> [REQUIRED WORK]: Could you filter the material and copy every line where the word "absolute" occurs?

> [INFORMATION SHOWN]:

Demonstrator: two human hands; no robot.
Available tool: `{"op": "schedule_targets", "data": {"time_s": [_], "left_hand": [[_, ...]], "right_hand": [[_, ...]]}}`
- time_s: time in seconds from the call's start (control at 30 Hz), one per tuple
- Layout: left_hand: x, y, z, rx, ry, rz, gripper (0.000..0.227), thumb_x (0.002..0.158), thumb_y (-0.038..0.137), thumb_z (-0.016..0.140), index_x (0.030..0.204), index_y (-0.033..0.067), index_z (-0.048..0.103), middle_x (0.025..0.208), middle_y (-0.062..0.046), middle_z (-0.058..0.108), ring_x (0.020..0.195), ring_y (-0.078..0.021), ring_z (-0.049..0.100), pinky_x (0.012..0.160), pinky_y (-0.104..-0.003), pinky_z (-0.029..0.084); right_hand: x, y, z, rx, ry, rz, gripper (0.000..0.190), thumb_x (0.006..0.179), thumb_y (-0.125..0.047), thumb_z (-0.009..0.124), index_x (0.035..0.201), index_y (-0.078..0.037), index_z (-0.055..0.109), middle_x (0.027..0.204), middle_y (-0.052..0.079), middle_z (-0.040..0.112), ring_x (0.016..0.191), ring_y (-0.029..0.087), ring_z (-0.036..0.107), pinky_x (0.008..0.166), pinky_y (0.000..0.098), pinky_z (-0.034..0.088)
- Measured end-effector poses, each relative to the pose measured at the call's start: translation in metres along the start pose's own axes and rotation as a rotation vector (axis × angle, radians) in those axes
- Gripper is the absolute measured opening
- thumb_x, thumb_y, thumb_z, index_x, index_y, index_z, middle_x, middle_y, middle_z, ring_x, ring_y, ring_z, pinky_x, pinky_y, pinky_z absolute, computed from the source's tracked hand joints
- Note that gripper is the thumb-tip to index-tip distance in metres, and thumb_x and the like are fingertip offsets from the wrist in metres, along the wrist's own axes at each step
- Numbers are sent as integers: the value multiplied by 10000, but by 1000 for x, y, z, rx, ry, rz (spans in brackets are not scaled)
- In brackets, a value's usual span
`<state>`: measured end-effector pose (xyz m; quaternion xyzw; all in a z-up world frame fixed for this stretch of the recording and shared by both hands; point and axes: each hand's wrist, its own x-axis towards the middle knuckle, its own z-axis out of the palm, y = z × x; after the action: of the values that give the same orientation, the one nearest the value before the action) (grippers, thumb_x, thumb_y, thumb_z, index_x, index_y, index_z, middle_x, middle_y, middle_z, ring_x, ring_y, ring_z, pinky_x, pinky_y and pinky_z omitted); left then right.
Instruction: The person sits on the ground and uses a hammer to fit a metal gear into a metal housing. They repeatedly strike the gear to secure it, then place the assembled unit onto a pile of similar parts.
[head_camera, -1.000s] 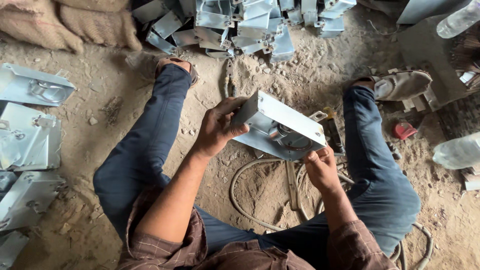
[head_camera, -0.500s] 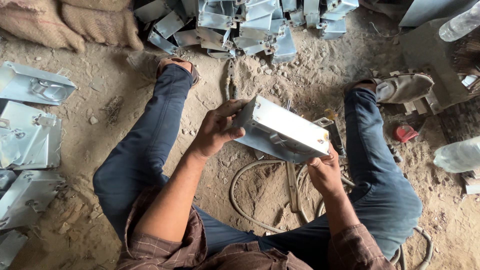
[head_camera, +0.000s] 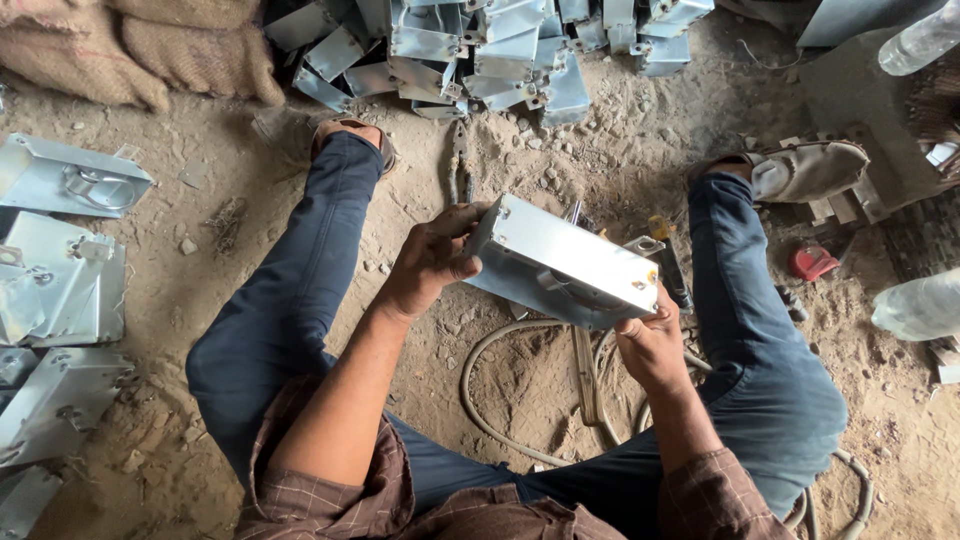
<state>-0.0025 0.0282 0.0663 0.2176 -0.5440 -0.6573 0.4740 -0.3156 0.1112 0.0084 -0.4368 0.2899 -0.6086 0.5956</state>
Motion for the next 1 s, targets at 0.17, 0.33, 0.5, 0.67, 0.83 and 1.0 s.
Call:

> [ANSWER TO THE PROBLEM]:
- Gripper is the absolute measured opening
- thumb_x, thumb_y, thumb_z, index_x, index_y, index_z, middle_x, middle_y, middle_z, ring_x, ring_y, ring_z, pinky_x, pinky_y, pinky_z absolute, computed from the source's tracked hand joints

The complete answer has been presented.